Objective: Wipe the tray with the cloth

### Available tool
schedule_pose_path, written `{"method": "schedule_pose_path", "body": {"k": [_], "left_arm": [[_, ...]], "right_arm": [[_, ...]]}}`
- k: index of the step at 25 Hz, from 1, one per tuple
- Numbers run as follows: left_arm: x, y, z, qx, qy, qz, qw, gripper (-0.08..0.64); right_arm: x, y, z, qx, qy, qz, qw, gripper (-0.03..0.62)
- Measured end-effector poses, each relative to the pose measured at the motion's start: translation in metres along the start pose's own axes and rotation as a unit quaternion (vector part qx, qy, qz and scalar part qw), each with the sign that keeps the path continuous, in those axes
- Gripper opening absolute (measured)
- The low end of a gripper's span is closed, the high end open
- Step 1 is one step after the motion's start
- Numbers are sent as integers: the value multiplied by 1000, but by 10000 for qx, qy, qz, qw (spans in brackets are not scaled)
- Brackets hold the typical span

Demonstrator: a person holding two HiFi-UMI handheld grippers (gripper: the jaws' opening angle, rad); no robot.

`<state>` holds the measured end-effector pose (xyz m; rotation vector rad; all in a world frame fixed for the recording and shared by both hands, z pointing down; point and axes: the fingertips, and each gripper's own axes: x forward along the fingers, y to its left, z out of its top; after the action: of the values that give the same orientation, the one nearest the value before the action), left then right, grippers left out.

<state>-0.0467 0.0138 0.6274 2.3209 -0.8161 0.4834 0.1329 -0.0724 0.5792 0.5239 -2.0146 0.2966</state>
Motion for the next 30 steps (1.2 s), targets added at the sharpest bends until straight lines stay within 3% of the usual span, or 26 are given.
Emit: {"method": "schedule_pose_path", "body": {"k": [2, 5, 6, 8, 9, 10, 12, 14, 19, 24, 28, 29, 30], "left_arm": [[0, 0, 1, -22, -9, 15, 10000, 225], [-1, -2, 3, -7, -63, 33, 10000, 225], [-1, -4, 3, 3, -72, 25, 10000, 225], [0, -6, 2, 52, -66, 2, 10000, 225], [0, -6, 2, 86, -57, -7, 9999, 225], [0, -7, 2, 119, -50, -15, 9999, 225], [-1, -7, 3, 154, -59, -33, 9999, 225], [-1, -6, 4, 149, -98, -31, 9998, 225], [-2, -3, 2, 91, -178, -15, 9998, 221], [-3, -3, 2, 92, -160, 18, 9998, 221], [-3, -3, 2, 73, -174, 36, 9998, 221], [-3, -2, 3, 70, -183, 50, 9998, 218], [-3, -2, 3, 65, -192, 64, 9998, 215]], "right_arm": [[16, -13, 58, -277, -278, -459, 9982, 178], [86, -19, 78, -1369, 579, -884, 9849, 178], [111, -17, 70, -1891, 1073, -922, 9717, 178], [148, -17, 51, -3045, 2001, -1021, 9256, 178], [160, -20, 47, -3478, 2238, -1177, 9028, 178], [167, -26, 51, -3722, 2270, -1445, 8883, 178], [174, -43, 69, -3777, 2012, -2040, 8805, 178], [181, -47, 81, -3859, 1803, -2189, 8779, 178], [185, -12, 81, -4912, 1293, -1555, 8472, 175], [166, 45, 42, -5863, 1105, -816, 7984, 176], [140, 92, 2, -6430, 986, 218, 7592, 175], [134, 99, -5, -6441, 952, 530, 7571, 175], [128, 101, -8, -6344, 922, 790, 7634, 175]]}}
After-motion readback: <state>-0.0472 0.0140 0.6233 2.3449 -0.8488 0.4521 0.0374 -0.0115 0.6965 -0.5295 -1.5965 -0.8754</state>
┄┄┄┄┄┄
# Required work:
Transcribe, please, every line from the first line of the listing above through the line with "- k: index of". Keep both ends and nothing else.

# Response to the task:
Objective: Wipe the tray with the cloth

### Available tool
schedule_pose_path, written `{"method": "schedule_pose_path", "body": {"k": [_], "left_arm": [[_, ...]], "right_arm": [[_, ...]]}}`
- k: index of the step at 25 Hz, from 1, one per tuple

The answer has been fully written out.